What needs to be done - Only one stretch of the data below is wanted: the lines starting at the one with "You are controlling" and ending at the one with "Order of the", both included, given again exactly.
===== Available data =====
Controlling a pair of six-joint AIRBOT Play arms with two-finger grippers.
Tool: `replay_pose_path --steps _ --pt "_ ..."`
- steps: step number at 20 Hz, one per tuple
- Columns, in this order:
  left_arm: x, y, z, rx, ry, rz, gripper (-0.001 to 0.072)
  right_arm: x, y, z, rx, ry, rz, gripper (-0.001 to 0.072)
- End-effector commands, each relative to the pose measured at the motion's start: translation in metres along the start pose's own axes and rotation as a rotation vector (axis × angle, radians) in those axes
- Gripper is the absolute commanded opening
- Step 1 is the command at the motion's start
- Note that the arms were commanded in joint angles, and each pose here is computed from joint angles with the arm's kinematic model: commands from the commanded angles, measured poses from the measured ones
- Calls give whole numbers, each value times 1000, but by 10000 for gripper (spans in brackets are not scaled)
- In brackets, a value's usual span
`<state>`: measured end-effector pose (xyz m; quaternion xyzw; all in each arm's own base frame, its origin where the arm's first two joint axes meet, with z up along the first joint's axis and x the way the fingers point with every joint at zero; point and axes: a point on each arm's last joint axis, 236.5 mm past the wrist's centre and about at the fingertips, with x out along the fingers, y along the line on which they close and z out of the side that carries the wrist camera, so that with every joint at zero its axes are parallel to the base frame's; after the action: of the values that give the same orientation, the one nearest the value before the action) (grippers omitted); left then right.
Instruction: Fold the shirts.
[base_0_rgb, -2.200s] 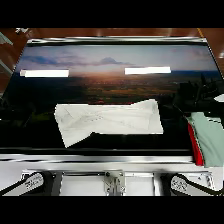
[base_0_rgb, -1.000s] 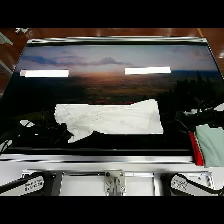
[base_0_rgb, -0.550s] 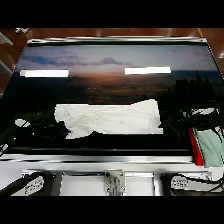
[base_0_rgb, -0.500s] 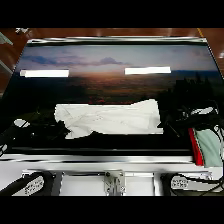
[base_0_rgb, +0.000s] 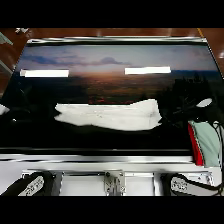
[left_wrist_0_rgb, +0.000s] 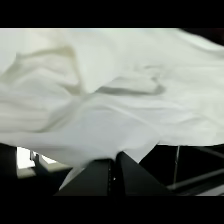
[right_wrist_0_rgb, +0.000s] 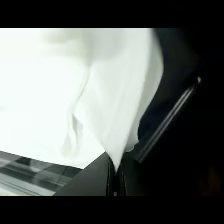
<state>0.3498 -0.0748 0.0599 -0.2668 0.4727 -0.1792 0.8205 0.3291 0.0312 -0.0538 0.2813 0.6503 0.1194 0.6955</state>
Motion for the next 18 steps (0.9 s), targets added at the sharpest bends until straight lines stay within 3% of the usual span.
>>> replay_pose_path --steps 1,4,8,12,18 --pt "-119 -106 92 341 -320 -21 41 -112 78 25 -334 -257 -15 63" --pt "-278 -231 129 653 -738 6 41 -286 172 27 -585 -792 -153 62" --pt "-414 -310 100 748 -1072 75 41 -476 252 -60 -676 -1433 -286 63" --pt "-435 -322 59 775 -1101 97 41 -517 268 -134 -695 -1585 -333 62" --pt "-425 -263 32 725 -946 361 42 -495 230 -148 -586 -1443 -436 63"
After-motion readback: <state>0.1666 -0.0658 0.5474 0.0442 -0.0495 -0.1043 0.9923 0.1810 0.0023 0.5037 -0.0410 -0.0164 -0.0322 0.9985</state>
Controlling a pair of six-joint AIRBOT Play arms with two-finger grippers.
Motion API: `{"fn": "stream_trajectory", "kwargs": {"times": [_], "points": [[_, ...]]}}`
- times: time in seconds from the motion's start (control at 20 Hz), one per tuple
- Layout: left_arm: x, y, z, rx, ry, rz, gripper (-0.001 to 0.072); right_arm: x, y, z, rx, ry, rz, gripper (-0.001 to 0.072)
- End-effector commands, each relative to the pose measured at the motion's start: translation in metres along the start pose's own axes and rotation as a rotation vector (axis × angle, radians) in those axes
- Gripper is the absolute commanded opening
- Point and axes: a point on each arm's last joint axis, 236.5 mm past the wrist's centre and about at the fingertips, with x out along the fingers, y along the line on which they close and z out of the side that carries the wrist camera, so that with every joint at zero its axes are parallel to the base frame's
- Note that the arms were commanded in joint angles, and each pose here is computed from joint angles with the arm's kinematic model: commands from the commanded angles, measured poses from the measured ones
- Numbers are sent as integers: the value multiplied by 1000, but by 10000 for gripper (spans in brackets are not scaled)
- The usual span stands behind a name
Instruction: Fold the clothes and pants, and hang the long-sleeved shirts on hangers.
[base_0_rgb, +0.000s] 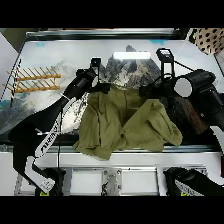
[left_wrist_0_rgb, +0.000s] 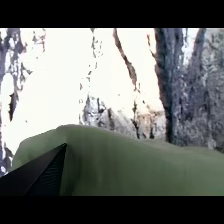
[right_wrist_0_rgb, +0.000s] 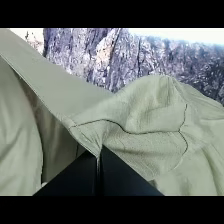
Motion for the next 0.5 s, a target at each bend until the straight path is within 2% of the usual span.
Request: {"fn": "stream_trajectory", "kwargs": {"times": [0.0,0.2,0.25,0.3,0.4,0.45], "points": [[-3,-20,-3,33,-11,-22,598,2,2,-1,3,7,6,9],[-2,-18,7,21,-47,-34,595,2,2,-1,3,7,6,9],[-1,-11,7,11,-36,-23,429,2,2,-1,3,7,6,9],[-1,-3,6,0,-22,-11,306,2,2,-1,3,7,6,9],[0,10,1,-18,8,11,297,2,2,-1,3,7,6,9],[-1,15,-2,-24,26,21,55,2,2,-1,2,7,5,9]]}}
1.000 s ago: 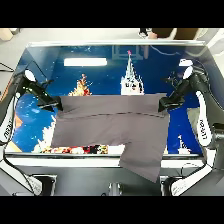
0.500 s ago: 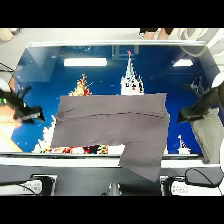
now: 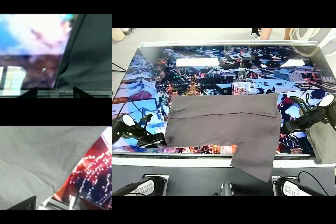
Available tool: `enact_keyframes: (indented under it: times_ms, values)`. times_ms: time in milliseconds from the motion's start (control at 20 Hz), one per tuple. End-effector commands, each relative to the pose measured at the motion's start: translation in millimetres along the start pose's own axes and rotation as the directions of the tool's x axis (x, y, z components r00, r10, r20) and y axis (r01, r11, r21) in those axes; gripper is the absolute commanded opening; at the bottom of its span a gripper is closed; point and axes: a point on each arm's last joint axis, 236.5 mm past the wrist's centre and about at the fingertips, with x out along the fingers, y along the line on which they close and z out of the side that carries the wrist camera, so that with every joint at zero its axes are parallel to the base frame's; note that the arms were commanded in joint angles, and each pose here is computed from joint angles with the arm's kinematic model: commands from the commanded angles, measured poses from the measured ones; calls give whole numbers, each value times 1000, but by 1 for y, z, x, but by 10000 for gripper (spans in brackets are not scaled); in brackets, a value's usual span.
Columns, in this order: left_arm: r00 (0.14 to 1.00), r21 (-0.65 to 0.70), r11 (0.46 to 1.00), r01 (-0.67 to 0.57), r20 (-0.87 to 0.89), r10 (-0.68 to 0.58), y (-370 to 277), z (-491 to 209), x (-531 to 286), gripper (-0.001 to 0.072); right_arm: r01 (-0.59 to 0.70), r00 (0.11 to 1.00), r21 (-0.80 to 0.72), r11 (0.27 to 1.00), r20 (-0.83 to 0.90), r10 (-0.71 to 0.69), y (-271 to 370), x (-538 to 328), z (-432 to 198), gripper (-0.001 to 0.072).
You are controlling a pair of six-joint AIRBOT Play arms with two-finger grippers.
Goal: Fold the shirts.
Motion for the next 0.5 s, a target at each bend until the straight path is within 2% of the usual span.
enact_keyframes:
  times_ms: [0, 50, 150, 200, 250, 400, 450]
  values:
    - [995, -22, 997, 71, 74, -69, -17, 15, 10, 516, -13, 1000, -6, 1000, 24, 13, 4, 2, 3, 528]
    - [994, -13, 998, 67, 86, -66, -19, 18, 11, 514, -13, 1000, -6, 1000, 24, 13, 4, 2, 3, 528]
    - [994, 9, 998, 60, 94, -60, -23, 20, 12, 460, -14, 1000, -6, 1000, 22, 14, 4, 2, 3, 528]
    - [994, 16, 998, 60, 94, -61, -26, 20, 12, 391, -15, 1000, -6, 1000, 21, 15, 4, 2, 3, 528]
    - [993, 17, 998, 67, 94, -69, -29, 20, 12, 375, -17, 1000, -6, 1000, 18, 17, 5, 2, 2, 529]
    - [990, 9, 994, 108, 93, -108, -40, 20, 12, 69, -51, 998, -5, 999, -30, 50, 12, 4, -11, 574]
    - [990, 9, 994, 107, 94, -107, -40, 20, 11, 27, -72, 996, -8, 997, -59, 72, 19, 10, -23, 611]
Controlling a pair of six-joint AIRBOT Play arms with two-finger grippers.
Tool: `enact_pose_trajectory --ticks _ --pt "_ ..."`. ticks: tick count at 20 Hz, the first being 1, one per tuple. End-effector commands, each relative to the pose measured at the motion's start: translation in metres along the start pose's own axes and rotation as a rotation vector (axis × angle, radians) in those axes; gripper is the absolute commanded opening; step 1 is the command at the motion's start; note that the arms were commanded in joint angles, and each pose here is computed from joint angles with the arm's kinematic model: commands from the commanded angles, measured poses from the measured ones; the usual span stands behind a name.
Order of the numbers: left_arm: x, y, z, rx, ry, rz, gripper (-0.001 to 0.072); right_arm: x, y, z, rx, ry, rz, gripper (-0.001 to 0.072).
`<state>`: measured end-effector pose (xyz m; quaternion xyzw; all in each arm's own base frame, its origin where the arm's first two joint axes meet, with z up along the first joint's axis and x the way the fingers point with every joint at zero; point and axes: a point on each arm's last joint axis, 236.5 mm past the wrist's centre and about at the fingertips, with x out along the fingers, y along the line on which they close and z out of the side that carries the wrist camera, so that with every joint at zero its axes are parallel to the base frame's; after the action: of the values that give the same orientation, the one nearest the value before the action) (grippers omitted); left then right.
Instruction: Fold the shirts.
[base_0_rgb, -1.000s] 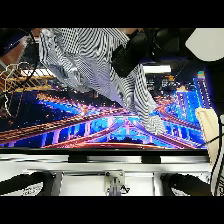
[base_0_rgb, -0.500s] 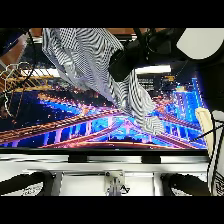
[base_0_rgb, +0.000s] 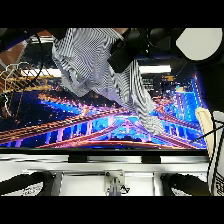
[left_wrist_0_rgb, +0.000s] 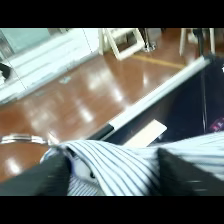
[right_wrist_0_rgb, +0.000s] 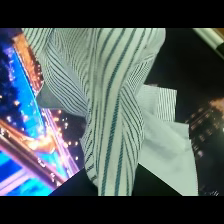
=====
Problem solution -
You are controlling a pair of six-joint AIRBOT Play arms with two-finger grippers.
Goal: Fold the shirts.
Motion for the next 0.5 s, a target at each bend until the straight path is within 2% of the usual span.
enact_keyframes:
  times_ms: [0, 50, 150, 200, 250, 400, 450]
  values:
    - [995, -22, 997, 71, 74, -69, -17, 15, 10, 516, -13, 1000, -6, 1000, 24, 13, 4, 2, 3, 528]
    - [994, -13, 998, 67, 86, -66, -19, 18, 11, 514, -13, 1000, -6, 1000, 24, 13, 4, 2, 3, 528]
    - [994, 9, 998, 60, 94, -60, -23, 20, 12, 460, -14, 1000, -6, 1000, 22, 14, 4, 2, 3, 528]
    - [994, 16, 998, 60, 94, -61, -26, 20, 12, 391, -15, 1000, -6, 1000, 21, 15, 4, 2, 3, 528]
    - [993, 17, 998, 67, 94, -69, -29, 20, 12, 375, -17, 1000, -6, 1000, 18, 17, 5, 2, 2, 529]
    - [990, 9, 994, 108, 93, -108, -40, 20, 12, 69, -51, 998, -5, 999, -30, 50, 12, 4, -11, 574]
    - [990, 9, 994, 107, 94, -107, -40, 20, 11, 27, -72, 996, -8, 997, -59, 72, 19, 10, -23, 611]
Controlling a pair of six-joint AIRBOT Play arms with two-finger grippers.
Tool: `enact_pose_trajectory --ticks _ --pt "_ ..."`. ticks: tick count at 20 Hz, the first being 1, one per tuple. End-effector commands, each relative to the pose measured at the motion's start: translation in metres along the start pose's own axes and rotation as a rotation vector (axis × angle, radians) in those axes; gripper is the absolute commanded opening; step 1 is the command at the motion's start; note that the arms were commanded in joint angles, and each pose here is computed from joint angles with the arm's kinematic model: commands from the commanded angles, measured poses from the measured ones; the usual span stands behind a name.
Order of the numbers: left_arm: x, y, z, rx, ry, rz, gripper (-0.001 to 0.072); right_arm: x, y, z, rx, ry, rz, gripper (-0.001 to 0.072).

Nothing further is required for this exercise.